• _WORK ORDER_:
Extract the full listing verbatim and drop any pictures from your copy.
GIVEN INFORMATION: Begin
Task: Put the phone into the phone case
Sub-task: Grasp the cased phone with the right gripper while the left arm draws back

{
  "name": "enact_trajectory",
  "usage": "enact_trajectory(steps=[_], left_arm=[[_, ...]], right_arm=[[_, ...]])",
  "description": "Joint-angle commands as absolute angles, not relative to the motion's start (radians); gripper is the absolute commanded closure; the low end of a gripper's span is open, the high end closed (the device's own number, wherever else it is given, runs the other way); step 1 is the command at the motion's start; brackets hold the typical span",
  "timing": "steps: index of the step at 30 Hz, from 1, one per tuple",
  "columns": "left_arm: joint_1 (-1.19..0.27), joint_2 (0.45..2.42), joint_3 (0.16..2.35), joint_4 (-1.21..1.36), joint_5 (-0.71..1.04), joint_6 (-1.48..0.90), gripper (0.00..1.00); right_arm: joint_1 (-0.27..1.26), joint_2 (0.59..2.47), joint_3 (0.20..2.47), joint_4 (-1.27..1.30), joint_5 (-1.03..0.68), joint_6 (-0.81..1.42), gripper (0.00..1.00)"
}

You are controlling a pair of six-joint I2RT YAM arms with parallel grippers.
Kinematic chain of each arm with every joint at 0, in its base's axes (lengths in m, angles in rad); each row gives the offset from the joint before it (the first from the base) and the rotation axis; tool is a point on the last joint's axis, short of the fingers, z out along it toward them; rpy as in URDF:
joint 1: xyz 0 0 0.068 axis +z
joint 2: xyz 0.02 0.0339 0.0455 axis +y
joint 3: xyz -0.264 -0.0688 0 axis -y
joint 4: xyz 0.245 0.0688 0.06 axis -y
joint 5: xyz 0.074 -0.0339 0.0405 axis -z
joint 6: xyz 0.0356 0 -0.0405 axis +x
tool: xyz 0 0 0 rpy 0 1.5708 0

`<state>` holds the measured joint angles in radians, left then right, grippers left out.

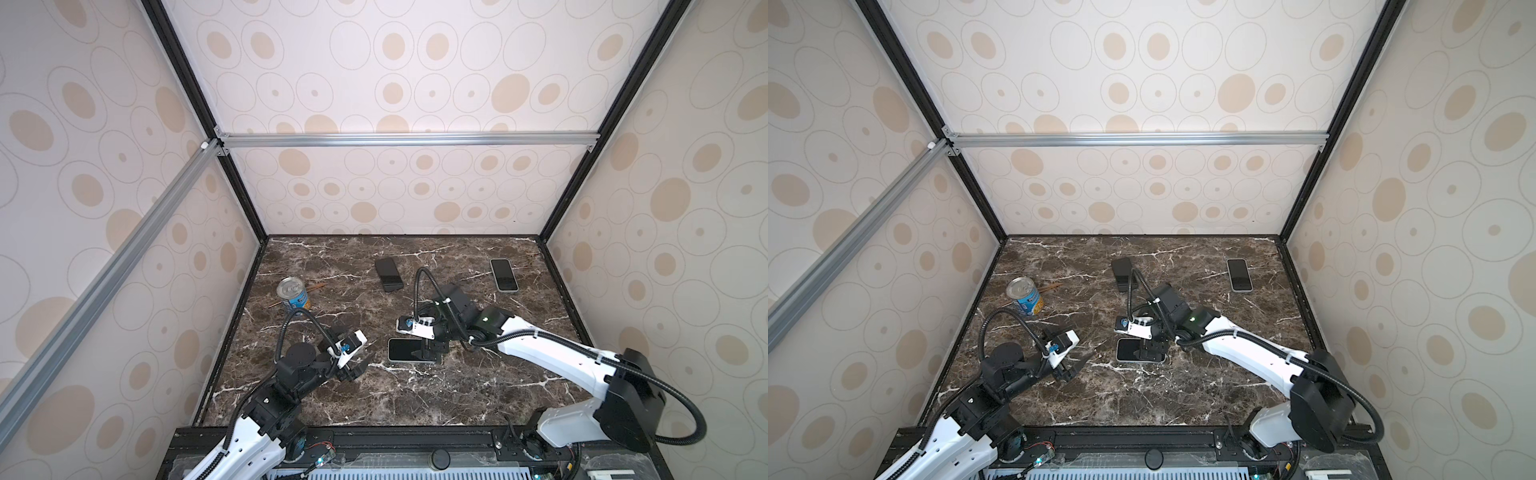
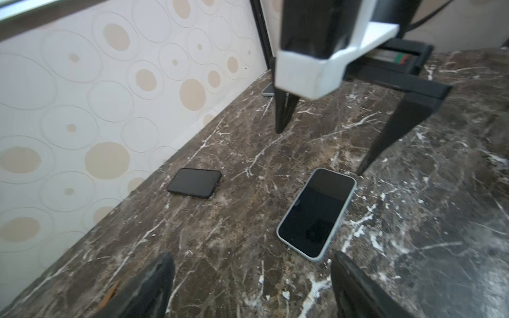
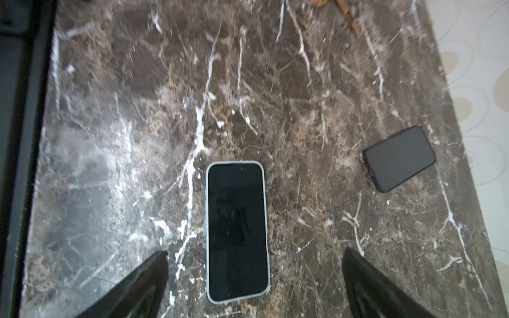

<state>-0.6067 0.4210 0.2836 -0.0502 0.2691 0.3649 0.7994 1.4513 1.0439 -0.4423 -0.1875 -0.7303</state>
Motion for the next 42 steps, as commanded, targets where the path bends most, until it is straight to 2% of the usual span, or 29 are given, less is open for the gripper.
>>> enact_trajectory(steps=[1,2,7,14,22,35,42], left_arm=[[-0.603,0.368,0.252,0.004,0.325,0.433,0.03],[-0.604,0.353,0.242,0.015,0.322,0.423,0.01],[-0.604,0.305,0.208,0.006,0.265,0.42,0.01],[-0.604,0.249,0.175,0.009,0.174,0.407,0.01],[-0.605,0.278,0.17,-0.002,0.233,0.391,0.01],[-0.604,0.29,0.167,0.003,0.235,0.374,0.01],[-0.606,0.29,0.166,0.005,0.233,0.371,0.01]], right_arm=[[0.804,1.529,1.08,-0.586,-0.136,-0.83,0.0],[0.804,1.554,1.085,-0.599,-0.147,-0.833,0.0],[0.804,1.661,1.116,-0.635,-0.173,-0.826,0.0],[0.804,1.767,1.152,-0.624,-0.129,-0.809,0.0],[0.804,1.831,1.185,-0.616,-0.141,-0.807,0.0],[0.802,1.919,1.245,-0.666,-0.13,-0.807,0.0],[0.79,1.965,1.284,-0.709,-0.107,-0.768,0.13]])
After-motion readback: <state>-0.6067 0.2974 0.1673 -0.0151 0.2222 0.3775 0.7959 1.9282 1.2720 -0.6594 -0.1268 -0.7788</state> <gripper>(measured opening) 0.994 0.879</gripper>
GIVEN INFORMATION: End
• _RESULT_:
Task: Put the phone into the phone case
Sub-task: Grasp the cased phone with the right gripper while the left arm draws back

{
  "name": "enact_trajectory",
  "usage": "enact_trajectory(steps=[_], left_arm=[[_, ...]], right_arm=[[_, ...]])",
  "description": "Joint-angle commands as absolute angles, not relative to the motion's start (radians); gripper is the absolute commanded closure; the low end of a gripper's span is open, the high end closed (the device's own number, wherever else it is given, runs the other way); step 1 is the command at the motion's start; brackets hold the typical span",
  "timing": "steps: index of the step at 30 Hz, from 1, one per tuple",
  "columns": "left_arm: joint_1 (-1.19..0.27), joint_2 (0.45..2.42), joint_3 (0.16..2.35), joint_4 (-1.21..1.36), joint_5 (-0.71..1.04), joint_6 (-1.48..0.90), gripper (0.00..1.00); right_arm: joint_1 (-0.27..1.26), joint_2 (0.59..2.47), joint_3 (0.20..2.47), joint_4 (-1.27..1.30), joint_5 (-1.03..0.68), joint_6 (-0.81..1.42), gripper (0.00..1.00)"
}

You are controlling a pair of six-joint I2RT YAM arms with parallel grippers.
Kinematic chain of each arm with every joint at 0, in its base's axes (lengths in m, angles in rad); each row gives the offset from the joint before it (the first from the base) and the rotation axis; tool is a point on the last joint's axis, short of the fingers, z out along it toward them; rpy as in URDF:
joint 1: xyz 0 0 0.068 axis +z
joint 2: xyz 0.02 0.0339 0.0455 axis +y
joint 3: xyz -0.264 -0.0688 0 axis -y
joint 4: xyz 0.245 0.0688 0.06 axis -y
joint 5: xyz 0.074 -0.0339 0.0405 axis -z
joint 6: xyz 0.0356 0 -0.0405 axis +x
tool: xyz 0 0 0 rpy 0 1.5708 0

`<state>` holds the measured joint angles in radians, left then right, grippers left out.


<state>-0.6067 0.4210 0.2836 -0.0502 0.2691 0.3649 0.7994 1.4513 1.0439 -0.4423 -0.1875 -0.7303</state>
Motion for the next 42 steps, as commanded, targets where the path bends most, until it is straight to 2% of the usual span, or 29 are given, less is open for the gripper.
>>> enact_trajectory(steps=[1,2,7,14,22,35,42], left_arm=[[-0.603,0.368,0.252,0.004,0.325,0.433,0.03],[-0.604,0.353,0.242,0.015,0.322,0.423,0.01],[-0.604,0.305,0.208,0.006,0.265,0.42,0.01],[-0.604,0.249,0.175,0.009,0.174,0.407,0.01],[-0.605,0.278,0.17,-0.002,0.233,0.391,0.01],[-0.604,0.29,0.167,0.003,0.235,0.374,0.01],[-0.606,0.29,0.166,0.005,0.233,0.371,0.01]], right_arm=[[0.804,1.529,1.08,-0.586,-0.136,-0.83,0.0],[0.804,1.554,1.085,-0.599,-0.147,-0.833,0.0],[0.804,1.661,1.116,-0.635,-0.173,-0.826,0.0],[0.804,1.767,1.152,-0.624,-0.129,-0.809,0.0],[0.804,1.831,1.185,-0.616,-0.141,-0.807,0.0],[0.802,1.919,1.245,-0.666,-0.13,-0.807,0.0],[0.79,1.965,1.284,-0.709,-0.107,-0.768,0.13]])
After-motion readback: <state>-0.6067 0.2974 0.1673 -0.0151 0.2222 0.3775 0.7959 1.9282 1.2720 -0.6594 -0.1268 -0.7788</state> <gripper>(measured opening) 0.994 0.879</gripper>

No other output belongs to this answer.